Na jego następcę, Sebastiana Kaletę, spadło zadanie mniej spektakularne celebrycko – robienie tego co już się publice opatrzyło. Kaleta starał się jednak. Kolejne decyzje nikogo nie ruszały, zaczął więc grać na ściganiu złych ludzi. Miał o tyle łatwiej, że prokuratura jest w rękach jego macierzystej Solidarnej Polski. Dlatego w przestrzeni medialnej jęło być głośno o aktach oskarżenia, o dziwo sprokurowanych przez prokuraturę z Wrocławia. Ruszyły nawet sprawy w sądzie.
Ruszyły, bo po 5 latach działania Komisji Weryfikacyjnej nie zdołał zapaść nawet jeden prawomocny i niezaskarżony wyrok. Ale zarzuty brzmią dumnie. Jak choćby ten w stosunku do 24 osób, którym zarzucono popełniane w latach 2010-15 „łącznie 24 przestępstwa, gdzie wartość szkody zbliża się do 300 mln zł”. W innym procesie oskarżony jest m.in. b. wicedyrektor BGN w stołecznym magistracie, jego rodzice oraz były dziekan stołecznej palestry. Jest też proces przeciwko jeszcze innym 13 osobom, w tym sześciu urzędnikom warszawskiego ratusza, czterem radcom prawnym, jednemu notariuszowi i dwu handlarzom roszczeń. Szkoda wykazana w tym akcie oskarżenia przekracza 90 mln zł. Inną wrzutką na wokandę, jest Antoni F., któremu śledczy zarzucili oszustwo i pranie brudnych pieniędzy.

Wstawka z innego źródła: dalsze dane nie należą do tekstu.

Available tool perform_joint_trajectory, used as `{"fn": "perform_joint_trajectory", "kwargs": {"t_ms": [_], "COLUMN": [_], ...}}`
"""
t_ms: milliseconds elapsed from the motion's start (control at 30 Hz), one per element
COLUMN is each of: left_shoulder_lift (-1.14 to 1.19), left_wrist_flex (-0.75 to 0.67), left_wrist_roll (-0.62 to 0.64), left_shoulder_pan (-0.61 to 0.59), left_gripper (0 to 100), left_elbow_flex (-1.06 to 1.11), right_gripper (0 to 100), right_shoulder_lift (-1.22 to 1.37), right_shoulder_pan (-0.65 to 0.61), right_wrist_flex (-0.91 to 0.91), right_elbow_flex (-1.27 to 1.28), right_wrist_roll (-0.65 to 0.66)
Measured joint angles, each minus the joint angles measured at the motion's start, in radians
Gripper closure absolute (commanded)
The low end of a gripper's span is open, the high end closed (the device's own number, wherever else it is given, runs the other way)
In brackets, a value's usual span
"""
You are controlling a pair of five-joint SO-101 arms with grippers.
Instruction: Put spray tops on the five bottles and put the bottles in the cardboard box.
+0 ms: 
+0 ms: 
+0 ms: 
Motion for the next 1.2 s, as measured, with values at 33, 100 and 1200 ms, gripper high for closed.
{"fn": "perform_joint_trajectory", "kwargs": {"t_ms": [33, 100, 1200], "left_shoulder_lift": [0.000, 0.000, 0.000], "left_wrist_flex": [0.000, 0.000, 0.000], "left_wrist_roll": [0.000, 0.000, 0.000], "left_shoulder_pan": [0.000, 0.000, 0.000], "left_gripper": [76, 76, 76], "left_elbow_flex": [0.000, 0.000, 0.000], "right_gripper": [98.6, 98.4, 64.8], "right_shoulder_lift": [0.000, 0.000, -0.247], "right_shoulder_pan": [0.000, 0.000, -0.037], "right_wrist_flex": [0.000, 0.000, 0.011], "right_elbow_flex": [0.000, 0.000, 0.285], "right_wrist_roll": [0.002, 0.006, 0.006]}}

Do dziś, przekręt na 21 miliardów złotych, to ledwie kilka aktów oskarżenia na kasę niedobijającą nawet do 700 mln zł.
Z pustego w państwowe
Zakwestionowane przez Komisję decyzje reprywatyzacyjne warszawskiego ratusza, nie spowodowały, że kamienice i grunty wróciły we władanie prezydenta Trzaskowskiego. Na konto stołecznego magistratu zaczęły jednak spływać miliony złotych z orzeczonych przez Komisję kar. Kasę tę Komisja już częściowo rozdysponowała, nakazując wypłacanie z niej odszkodowań i zadośćuczynień poszkodowanym lokatorom. Nie od tego jednak Trzaskowski ma cały sztab zatrudnionych prawników, żeby mogło być tak, jak chce Kaleta. Obowiązkiem biura prawnego ratusza jest bowiem odniesienie się do wszystkich kwitów wyprodukowanych przez weryfikatorów. Żeby zaś Trzaskowski wiedział, za co prawnikom płaci, oni muszą w decyzjach Komisji wynajdować wszystko, co tylko da się zakwestionować. Wynajdują więc i biegną z tym do sądów administracyjnych. Jak to w sądach – raz wygrywają, a raz przegrywają. Najważniejsze jednak, że w czasie procedowania administracyjnego, Warszawa nie wypłaca lokatorom ani złotówki. Takie są przepisy. Szmal leży więc na koncie i stanowi finansową poduszkę na okoliczności pękających ścieków.
PiS i Kaleta się wkurzyli, a że były wybory prezydenckie, to zaproponowali ustawę odbierającą te pieniądze Warszawie. Po paru miesiącach Duda ustawę podpisał. Teraz jest tak, że Warszawa ma oddać pieniądze skarbowi państwa i poszkodowani lokatorzy będą dostawać kasę zaraz po decyzji Komisji Weryfikacyjnej. Tyle że ludzie czekający na sprawiedliwość od kilkunastu lat, już zastanawiają się, jaki myk zastosuje władza, aby i tym razem nie płacić.
A na pewno coś wymyśli. Na koncie Warszawy leży odzyskane od złych ludzi prawie 20 mln zł. Ponieważ do tej pory Komisja przyznała w ramach odszkodowań i zadośćuczynień 8 885 tys. zł, to ponad 11 mln zł będzie czystym zyskiem państwowego budżetu łaknącego każdej złotówki.
Łaknącego po to, żeby potem wydać go na działania Komisji Weryfikacyjnej. Ta zaś mając na tapecie jeszcze ponad 400 spraw, będzie miała zajęcie na pewno do końca kadencji. Dzięki czemu, kto wie, czy nie okaże się największym beneficjentem złodziejskiej reprywatyzacji w stolicy? Zwłaszcza że członkowie komisji po cichu przyznają, że niegdysiejszych miliardów strat wspomnianych przez Jakiego nigdy nie było. Więc nie można spodziewać się odzyskania czegoś, czego nie ma.